In this chapter we’re going to focus on how to screen datasets for potential issues and to reinforce the concept of tidy data. So far, we’ve given you complete datasets to work with, however, you will find that real data is often much messier than this, for example, participants may not answer some items in your questionnaire or there may be errors or implausible values in your dataset. We’re also going to show you a different function to make calculating descriptive statistics easier.
11.1 The Set-Up and the Data
As always we first need to start with setting up our working environment, bringing in our data and looking at it.
11.1.0.1 Activity 1: Set-up
Open RStudio and set the working directory to your chapter folder. Ensure the environment is clear.
If you’re using the Rserver, avoid a number of issues by restarting the session - click Session - Restart R
Open a new R Markdown document and save it in your working directory. Call the file “screeningdata”.
Download messy.csv and save it in your Screening Data folder. Make sure that you do not change the file name at all.
Remember not to change the file names at all and that data.csv is not the same as data (1).csv.
Delete the default R Markdown welcome text and insert a new code chunk that loads the following packages, in this specific order, using the library() function. Remember the solutions if needed.
Load the packages in this order, psych then tidyverse
again we have not used some of these packages so you will likely need to install some of them using install.packages(). Remember though that you should only do this on your own machine and only in the console window. If you are using the RServer you will not need to install them.
Finally, load the data held in messy.csv as a tibble into an object named messy using read_csv(). If unsure, have a look at the solution at the end of the chapter
11.1.0.2 Activity 2: Look at the data
messy is simulated data for an experiment looking at the effect of note-taking on test performance and whether this is affected by being first language English. Participants are first given a pre-test to judge their baseline knowledge, then they watch a lecture and take notes. Immediately after the lecture is finished they take another test. Finally, they are tested after a week’s delay.

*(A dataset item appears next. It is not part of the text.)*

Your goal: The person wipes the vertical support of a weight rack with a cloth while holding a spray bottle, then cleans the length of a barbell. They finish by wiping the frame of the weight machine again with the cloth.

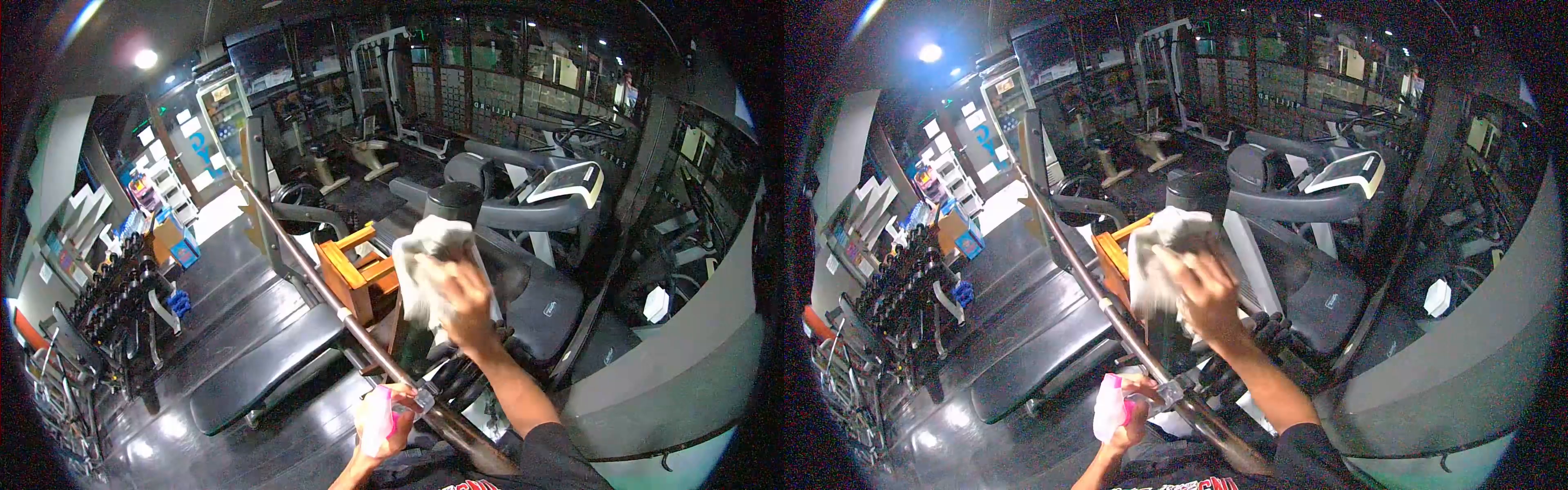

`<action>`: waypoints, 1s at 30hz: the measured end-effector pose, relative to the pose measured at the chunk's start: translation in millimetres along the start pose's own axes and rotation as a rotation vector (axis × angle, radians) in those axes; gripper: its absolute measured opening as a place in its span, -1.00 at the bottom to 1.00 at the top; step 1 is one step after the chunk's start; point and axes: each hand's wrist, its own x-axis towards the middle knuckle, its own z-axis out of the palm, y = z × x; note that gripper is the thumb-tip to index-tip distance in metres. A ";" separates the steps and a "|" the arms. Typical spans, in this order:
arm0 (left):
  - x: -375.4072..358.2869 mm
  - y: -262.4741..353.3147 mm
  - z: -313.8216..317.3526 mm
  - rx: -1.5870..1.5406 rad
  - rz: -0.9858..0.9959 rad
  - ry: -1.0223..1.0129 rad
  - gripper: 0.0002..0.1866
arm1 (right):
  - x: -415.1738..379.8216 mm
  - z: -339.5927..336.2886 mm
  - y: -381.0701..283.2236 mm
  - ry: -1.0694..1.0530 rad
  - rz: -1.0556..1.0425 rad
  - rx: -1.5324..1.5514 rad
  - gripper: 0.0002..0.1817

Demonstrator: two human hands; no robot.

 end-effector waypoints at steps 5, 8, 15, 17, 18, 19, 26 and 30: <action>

The maximum score for any test is 30. Participants lose marks for incorrect answers so minus scores are also possible. The dataset has six variables:
id showing the participant ID number
age showing the age of the participant
speakershowing if the participant are first language English or not
gender showing if the participant is male, female, or non-binary
pre showing pre-test score before any notes were taken
post showing post-test score immediately after the lecture
delay showing test score after one week delay
11.2 Missing data
The first issue we will cover is missing data. There is a whole host of reasons that your data could have missing values. For example:
Data can be missing because your participants accidentally didn’t fill in a question.
Data can be missing because participants intentionally didn’t want to answer a question.

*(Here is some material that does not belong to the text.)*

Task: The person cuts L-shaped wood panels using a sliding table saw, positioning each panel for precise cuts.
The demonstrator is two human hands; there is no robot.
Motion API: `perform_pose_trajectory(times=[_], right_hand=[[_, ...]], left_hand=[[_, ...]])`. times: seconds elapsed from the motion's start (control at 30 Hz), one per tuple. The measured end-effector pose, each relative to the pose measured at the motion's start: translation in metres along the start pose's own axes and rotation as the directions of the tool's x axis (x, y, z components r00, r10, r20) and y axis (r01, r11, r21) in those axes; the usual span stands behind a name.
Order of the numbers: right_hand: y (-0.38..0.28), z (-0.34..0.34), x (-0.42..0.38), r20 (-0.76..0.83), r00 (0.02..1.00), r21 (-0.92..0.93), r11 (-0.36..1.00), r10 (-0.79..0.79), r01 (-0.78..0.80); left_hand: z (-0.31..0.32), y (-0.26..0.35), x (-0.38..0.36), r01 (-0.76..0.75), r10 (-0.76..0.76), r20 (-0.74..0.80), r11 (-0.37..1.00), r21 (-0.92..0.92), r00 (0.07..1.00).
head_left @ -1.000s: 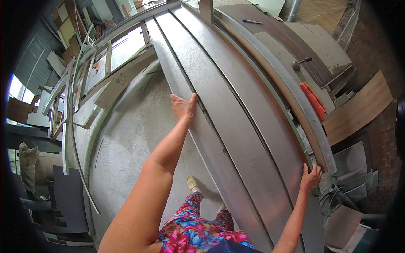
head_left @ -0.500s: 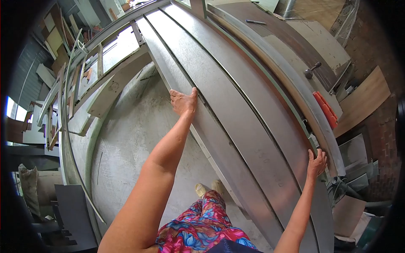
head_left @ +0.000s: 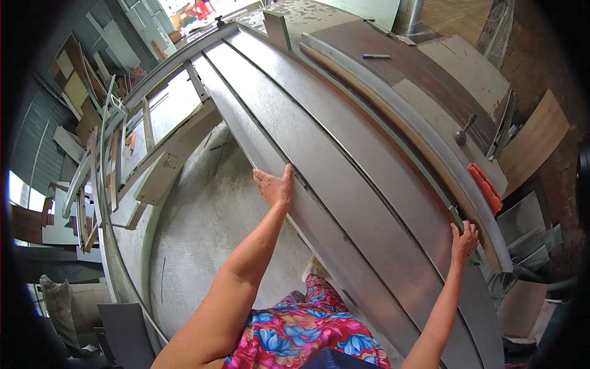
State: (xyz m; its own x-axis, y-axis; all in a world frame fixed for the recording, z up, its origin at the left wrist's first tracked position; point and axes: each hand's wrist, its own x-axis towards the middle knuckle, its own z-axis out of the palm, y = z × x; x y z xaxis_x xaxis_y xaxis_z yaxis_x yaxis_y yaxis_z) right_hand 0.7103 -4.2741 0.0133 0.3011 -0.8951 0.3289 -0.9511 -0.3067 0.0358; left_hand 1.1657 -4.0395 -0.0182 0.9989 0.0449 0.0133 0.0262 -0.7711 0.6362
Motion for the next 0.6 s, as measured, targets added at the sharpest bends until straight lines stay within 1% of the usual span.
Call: perform_pose_trajectory(times=[0.1, 0.2, 0.23, 0.27, 0.47, 0.6], right_hand=[[-0.012, 0.010, 0.013, 0.023, 1.000, -0.010, 1.000, 0.012, -0.012], [-0.019, 0.014, 0.016, 0.026, 1.000, -0.020, 1.000, 0.015, -0.014], [-0.021, 0.014, 0.017, 0.017, 1.000, -0.018, 1.000, 0.016, -0.015], [-0.019, 0.014, 0.018, 0.049, 0.998, -0.024, 0.999, 0.039, -0.038], [-0.021, 0.013, 0.017, 0.023, 0.999, 0.011, 0.999, 0.031, -0.031], [-0.019, 0.014, 0.019, 0.057, 0.998, 0.022, 0.999, 0.040, -0.041]], left_hand=[[-0.001, 0.000, 0.003, 0.025, -0.025, 0.038, 1.000, -0.009, 0.999], [-0.003, -0.001, 0.006, -0.003, 0.004, 0.058, 1.000, -0.020, 0.998], [-0.001, -0.001, 0.008, -0.008, 0.009, 0.052, 1.000, -0.021, 0.999], [0.003, -0.003, 0.005, -0.017, 0.018, 0.042, 1.000, -0.024, 0.999], [0.011, -0.009, 0.007, -0.029, 0.031, 0.032, 0.998, -0.060, 0.999], [0.007, -0.006, 0.004, -0.027, 0.030, 0.031, 0.996, -0.084, 0.999]])
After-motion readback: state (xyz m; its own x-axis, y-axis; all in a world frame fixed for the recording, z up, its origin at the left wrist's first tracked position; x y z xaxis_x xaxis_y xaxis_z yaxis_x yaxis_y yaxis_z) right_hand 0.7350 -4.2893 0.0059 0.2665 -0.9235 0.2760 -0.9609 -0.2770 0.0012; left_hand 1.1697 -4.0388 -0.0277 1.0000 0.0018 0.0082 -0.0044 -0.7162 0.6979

Data can be missing because participants didn’t turn up to a final testing session.
Data can be missing because you did something wrong whilst setting up your questionnaire/experiment and it didn’t save.
In truth, real data frequently contains missing values and it’s important that you know how to identify missing data and what you can do with it. Which is what we want to show you a little of in this chapter.

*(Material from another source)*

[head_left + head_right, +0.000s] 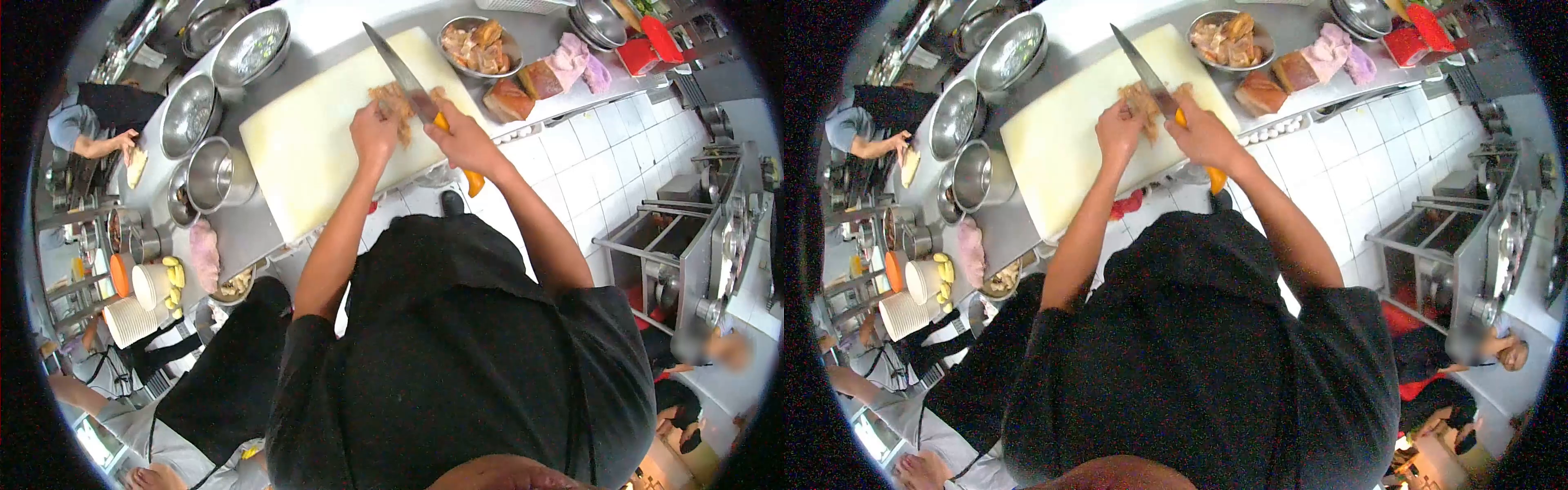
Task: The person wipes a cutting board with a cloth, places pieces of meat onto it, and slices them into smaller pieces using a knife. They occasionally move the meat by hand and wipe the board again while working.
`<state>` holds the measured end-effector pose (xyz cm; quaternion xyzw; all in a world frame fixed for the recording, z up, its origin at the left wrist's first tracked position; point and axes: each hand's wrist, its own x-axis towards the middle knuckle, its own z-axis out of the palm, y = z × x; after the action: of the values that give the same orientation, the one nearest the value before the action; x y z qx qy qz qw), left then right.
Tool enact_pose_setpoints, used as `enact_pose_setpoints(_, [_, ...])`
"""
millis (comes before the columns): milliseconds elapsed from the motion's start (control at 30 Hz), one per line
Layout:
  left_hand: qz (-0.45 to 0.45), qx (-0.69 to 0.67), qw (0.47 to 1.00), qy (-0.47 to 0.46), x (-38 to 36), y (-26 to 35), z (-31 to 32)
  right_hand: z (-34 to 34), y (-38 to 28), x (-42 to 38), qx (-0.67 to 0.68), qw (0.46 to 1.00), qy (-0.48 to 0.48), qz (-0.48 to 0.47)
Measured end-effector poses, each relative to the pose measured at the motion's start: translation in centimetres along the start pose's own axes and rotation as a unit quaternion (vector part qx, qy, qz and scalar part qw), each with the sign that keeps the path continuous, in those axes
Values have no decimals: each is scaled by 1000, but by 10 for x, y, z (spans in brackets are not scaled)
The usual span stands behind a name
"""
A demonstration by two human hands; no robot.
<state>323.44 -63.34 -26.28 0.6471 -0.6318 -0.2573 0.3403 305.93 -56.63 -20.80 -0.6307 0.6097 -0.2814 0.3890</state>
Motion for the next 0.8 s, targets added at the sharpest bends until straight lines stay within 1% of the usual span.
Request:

11.2.0.1 Activity 3: summary() and is.na()
Missing data is normally shown in your tibbles and objects as NA - usually taken to mean something like “Not Available”. We have already seen a couple of approaches to find NAs in our data and we will quickly recap them.
The first approach is to use a pipeline of functions we have used before including summarise(), is.na(), sum(), and pluck(). For instance:
Warning: Returning more (or less) than 1 row per `summarise()` group was deprecated in
dplyr 1.1.0.
ℹ Please use `reframe()` instead.
ℹ When switching from `summarise()` to `reframe()`, remember that `reframe()`
always returns an ungrouped data frame and adjust accordingly.
Which reads as use is.na() to find all the NAs in messy (i.e the first summarise()) and then count up all those NAs (i.e. the second summarise() - which works because NAs are either TRUE, summed as 1, or FALSE, summed as 0), and then pluck out that number (i.e. the pluck()). And if you look at messy_na you see there are 20 NAs in speaker. That code looks quite long but it could actually be written as below if you prefer and you can follow the pipe inside the summarise().
This approach, using is.na(), is a good approach if you are only interested in one column or maybe a couple of columns, but if you want a snapshot of all your columns then we can use summary() which we have seen previously. First, however, because speaker and gender are character/text rather than numerical, in order to see how many values are missing we first need to convert these two columns into factors using the below code
If you run the code, you can see, there are 20 data points missing (NAs) in each of speaker, gender, and delay. However, and the important part if you look at the actual data, the missing data is not in the same 20 participants and that gives us some issues about how to deal with these different participants. Fortunately, there are several different approaches to dealing with missing data and we will cover a few here.
11.3 Listwise Deletion
One method for dealing with missing data is listwise. This approach removes any participant who have a missing value (i.e. a NA) in any variable. So if there is missing data in any of the columns in the dataset, that participant will be removed and you will only be left with participants with complete datasets. For example the below participants would be removed along with all others with a similar profile:
id
age
speaker
gender
pre
post
delay
S008
48
english
NA
12
15
17
S009
22
NA
male
5
18
5
S010
31
NA
female
13
35
17
S011
26
english
NA
18
19
16
We can achieve this using the drop_na() function from the tidyr package that comes in as part of tidyverse.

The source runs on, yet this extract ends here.